TASK:
If a line in the listing below holds the word "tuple", it counts toward the total; report that total alone.

RECORDS TO PROCESS:
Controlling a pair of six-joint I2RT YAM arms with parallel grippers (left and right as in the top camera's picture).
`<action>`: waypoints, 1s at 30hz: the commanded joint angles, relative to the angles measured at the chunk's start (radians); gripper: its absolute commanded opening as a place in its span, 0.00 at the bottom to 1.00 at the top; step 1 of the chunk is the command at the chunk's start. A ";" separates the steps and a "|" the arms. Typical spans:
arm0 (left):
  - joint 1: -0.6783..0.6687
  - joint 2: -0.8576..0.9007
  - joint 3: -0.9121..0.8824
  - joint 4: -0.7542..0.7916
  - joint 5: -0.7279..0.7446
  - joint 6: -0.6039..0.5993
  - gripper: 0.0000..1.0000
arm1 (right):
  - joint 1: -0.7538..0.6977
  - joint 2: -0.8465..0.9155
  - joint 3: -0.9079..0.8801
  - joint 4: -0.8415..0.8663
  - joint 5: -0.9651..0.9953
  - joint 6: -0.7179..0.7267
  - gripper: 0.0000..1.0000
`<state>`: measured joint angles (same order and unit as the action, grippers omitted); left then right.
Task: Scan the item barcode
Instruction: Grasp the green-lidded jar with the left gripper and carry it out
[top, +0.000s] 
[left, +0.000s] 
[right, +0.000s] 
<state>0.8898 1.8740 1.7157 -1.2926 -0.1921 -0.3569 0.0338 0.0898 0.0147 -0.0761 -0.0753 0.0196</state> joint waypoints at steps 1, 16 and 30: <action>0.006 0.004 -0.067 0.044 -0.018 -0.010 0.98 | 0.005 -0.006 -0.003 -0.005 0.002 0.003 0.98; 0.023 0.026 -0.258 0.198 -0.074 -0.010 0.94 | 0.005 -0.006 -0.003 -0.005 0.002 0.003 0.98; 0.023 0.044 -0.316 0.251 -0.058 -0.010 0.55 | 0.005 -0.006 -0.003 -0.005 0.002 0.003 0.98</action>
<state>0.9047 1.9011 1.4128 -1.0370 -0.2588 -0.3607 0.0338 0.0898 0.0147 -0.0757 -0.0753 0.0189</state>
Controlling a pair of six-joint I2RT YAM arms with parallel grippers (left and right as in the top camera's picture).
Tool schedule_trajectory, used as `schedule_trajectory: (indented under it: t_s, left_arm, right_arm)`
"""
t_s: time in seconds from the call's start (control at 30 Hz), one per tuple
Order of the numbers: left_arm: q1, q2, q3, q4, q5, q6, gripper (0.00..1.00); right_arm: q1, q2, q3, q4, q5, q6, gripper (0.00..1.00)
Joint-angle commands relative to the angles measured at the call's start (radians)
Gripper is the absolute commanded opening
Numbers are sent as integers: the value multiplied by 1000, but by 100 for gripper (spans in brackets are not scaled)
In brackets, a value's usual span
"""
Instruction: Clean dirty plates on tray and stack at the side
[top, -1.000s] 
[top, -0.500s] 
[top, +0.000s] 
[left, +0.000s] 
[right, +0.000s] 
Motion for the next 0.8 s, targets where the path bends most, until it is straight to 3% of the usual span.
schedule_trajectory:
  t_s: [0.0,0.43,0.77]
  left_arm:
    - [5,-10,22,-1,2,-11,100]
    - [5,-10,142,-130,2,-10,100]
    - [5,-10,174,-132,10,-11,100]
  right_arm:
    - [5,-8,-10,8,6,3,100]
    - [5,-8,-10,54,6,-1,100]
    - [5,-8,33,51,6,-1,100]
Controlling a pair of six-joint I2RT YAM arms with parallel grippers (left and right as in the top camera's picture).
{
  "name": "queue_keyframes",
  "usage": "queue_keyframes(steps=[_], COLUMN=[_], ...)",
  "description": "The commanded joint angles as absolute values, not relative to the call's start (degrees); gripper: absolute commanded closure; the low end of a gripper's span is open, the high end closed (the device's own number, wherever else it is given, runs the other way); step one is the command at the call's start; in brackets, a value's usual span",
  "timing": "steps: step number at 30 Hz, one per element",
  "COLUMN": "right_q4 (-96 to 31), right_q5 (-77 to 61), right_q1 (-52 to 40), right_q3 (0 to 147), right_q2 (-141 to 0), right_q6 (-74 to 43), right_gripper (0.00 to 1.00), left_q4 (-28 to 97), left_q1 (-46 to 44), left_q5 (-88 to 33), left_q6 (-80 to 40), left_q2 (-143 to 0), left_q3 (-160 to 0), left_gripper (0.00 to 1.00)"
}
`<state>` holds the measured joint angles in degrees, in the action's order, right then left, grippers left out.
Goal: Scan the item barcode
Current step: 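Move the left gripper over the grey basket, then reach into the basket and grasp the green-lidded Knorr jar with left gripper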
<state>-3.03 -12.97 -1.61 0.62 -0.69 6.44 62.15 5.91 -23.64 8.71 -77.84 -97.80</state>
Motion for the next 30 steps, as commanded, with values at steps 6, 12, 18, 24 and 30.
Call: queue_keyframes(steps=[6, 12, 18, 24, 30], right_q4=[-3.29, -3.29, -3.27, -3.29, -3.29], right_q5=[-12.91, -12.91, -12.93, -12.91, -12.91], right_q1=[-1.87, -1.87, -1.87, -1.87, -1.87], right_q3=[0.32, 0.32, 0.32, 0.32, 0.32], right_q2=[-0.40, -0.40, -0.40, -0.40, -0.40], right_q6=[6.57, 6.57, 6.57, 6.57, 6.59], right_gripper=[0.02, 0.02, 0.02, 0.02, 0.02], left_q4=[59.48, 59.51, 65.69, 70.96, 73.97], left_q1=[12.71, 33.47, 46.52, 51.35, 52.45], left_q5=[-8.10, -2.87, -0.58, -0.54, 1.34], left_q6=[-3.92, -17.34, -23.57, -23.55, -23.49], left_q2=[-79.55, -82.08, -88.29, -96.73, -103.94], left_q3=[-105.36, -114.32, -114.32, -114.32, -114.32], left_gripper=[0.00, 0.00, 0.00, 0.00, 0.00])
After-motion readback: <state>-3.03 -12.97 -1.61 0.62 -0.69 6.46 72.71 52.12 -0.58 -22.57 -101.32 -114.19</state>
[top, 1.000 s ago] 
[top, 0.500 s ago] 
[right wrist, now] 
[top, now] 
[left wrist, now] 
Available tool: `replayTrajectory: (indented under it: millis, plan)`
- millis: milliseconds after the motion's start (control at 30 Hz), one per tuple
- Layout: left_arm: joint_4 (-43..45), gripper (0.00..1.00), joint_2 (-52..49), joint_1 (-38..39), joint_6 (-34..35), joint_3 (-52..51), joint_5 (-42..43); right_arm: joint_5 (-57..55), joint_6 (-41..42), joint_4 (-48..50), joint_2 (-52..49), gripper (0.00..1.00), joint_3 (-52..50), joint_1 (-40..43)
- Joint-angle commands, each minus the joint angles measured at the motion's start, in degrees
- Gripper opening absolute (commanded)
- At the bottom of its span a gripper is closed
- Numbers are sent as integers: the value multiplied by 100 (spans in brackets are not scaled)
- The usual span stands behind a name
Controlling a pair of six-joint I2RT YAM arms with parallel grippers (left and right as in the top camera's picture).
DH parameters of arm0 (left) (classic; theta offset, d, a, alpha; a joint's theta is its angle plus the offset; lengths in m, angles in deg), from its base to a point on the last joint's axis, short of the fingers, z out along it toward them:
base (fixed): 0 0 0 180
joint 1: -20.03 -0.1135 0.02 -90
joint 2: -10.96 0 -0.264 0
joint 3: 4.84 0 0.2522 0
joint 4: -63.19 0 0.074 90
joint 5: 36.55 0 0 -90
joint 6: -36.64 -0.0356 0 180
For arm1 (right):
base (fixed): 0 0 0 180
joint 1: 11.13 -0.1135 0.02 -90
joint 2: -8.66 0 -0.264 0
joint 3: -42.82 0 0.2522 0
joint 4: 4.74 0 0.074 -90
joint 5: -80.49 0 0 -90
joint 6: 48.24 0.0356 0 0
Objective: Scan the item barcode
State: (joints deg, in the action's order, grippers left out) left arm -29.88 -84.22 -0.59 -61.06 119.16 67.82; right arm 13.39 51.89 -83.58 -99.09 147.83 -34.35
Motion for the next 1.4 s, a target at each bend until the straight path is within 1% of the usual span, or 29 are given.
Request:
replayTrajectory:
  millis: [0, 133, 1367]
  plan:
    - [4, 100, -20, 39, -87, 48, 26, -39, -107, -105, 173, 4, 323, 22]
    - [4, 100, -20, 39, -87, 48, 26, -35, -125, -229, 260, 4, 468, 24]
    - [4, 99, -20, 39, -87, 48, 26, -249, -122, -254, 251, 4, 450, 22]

TASK RESULT:
2